Sleepworking and shopping: Pills' surprising side effects
Ambien and its ilk can be a godsend for insomniacs, but watch out for rare, unexpected nocturnal surprises.
(Fortune Small Business) -- Ever since Paul Lewis was a kid, he was a restless sleeper who sleepwalked now and then. But after he started his company, a forensic investigations firm called PG Lewis and Associates in Whitehouse Station, N.J., he found he never slept soundly enough to sleepwalk.
"I just didn't know how to turn the business off ," he says. So his doctor prescribed Ambien, which seemed to help. Then Lewis began to notice a curious thing. He would leave the office with, say, 110 unread e-mails in his inbox. The next morning, all but one or two were gone.
"I would look at my outbox and realize that I had replied to almost all of them in the middle of the night," he says. "I had no recollection of it."
Most of what he sent out was coherent and accurate but every now and then a message would describe in detail a dream he was having. "One time I sent an e-mail to a colleague that was just completely bizarre. He called me the next morning to ask if I was okay," Lewis recalls. "I spent a lot of time reading my sent mail. At some point it dawned on me that it had to be the Ambien." Lewis, 43, sold his company in 2006 and hasn't taken a sleeping pill since.
He's far from alone. Driving, painting the house, raiding the refrigerator, cussing out bosses on the phone - all these nocturnal activities and more have been reported by people taking prescription sleep aids in a relatively new category called nonbenzodiazepines (NBZs) that includes Sanofi-Aventis's (SNY) Ambien and Sepracor's (SEPR) Lunesta. Usually, sleepers under the influence have no recall of what they've been up to and, like Lewis, have to piece it together from the evidence after they wake up.
Hannah Paramore, 48, president ofParamore/Redd Online Marketing in Nashville, got herself blackballed from eBay (EBAY, Fortune 500) one night last fall. While on a business trip, she apparently used her laptop to join in the bidding on several handbags and won three of them - for which she refused to pay, since she didn't want them and didn't remember shopping. "It was truly traumatic," she says now.
Although NBZs are supposed to carry less risk of dependency than older types of sleeping pills, the manufacturers advise patients not to take them for more than 11 consecutive days, and the withdrawal symptoms noted in clinical trials included fatigue, nausea, stomach cramps, nervousness, and panic attacks.

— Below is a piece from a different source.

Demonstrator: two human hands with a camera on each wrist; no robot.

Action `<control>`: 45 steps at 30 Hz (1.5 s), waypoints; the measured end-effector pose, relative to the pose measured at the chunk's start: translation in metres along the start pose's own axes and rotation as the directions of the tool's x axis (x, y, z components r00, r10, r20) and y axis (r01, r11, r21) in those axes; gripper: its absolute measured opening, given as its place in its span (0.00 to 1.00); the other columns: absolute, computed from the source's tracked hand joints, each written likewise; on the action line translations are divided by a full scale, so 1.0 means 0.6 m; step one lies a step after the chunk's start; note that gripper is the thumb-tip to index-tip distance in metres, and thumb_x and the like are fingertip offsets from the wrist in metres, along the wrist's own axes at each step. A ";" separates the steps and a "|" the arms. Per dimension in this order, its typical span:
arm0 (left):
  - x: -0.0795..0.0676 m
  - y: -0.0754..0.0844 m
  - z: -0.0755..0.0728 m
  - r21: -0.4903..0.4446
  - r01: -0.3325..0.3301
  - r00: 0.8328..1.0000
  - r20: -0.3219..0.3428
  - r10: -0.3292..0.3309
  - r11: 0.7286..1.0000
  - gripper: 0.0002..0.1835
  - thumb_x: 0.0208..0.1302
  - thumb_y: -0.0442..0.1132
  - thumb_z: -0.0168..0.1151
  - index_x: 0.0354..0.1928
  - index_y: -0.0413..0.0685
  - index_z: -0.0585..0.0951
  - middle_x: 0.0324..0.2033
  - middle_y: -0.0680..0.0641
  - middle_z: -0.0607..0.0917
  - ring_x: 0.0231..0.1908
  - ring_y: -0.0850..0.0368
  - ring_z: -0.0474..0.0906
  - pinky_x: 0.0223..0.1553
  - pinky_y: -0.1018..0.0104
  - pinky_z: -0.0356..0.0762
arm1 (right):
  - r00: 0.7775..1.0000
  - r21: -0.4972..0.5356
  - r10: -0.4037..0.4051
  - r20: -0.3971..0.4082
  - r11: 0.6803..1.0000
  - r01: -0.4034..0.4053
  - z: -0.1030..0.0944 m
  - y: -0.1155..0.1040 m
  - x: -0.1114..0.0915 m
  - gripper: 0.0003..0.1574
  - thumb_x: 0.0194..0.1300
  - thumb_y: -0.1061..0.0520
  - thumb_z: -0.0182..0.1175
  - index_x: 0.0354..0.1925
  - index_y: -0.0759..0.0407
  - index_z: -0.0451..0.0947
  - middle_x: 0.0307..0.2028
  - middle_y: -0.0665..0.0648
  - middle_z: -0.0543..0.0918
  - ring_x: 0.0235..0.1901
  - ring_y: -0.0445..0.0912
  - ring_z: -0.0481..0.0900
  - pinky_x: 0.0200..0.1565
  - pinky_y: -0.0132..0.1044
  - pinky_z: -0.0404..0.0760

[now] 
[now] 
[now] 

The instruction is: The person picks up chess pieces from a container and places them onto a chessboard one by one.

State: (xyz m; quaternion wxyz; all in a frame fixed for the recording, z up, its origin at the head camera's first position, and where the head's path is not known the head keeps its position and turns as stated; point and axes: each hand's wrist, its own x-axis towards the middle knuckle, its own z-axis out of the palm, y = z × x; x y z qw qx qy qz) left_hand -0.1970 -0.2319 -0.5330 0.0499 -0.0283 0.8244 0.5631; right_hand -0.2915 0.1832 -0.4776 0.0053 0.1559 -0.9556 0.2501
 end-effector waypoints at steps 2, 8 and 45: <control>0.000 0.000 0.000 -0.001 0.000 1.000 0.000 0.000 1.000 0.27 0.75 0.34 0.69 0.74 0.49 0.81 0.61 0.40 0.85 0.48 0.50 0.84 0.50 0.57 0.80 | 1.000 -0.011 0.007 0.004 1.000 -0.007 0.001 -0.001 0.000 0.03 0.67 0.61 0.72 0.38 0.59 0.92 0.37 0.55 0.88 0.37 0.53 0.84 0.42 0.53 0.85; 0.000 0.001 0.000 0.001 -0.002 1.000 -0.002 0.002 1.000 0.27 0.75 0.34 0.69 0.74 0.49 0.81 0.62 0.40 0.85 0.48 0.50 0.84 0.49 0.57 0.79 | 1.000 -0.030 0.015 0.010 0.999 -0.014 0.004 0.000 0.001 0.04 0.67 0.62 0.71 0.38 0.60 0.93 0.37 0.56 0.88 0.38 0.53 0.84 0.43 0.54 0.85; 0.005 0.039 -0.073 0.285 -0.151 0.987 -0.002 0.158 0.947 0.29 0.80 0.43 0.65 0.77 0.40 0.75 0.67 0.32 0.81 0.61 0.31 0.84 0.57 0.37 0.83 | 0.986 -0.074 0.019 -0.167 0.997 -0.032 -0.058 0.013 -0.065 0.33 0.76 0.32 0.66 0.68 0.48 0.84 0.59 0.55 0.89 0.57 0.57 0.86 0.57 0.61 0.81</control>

"I've learned to always research any drug thoroughly before taking it," says Eric Shannon, 39, founder and president of LatPro, a Fort Lauderdale-based online job board for Hispanic and bilingual job seekers. After taking Ambien every night for four months, Shannon ran out of pills and suffered a severe anxiety attack. "It felt like my nervous system was exploding."
After what he says was a three-month withdrawal period, during which he could barely function well enough to run his business, he recovered. Surprisingly, Shannon is still an Ambien fan: "If you have sleep problems, Ambien is a miracle drug - while it lasts."
Prescription sleep drugs are now a $4 billion business, having doubled since 2003. Of course, not everyone experiences strange side effects. (Ambien maker Sanofi-Aventis says somnambulism occurred in fewer than 1 in 1,000 patients in clinical trials.) Still, if you're thinking of trying an NBZ, you might want to enlist a loved one to keep an eye on you. And disable your eBay account.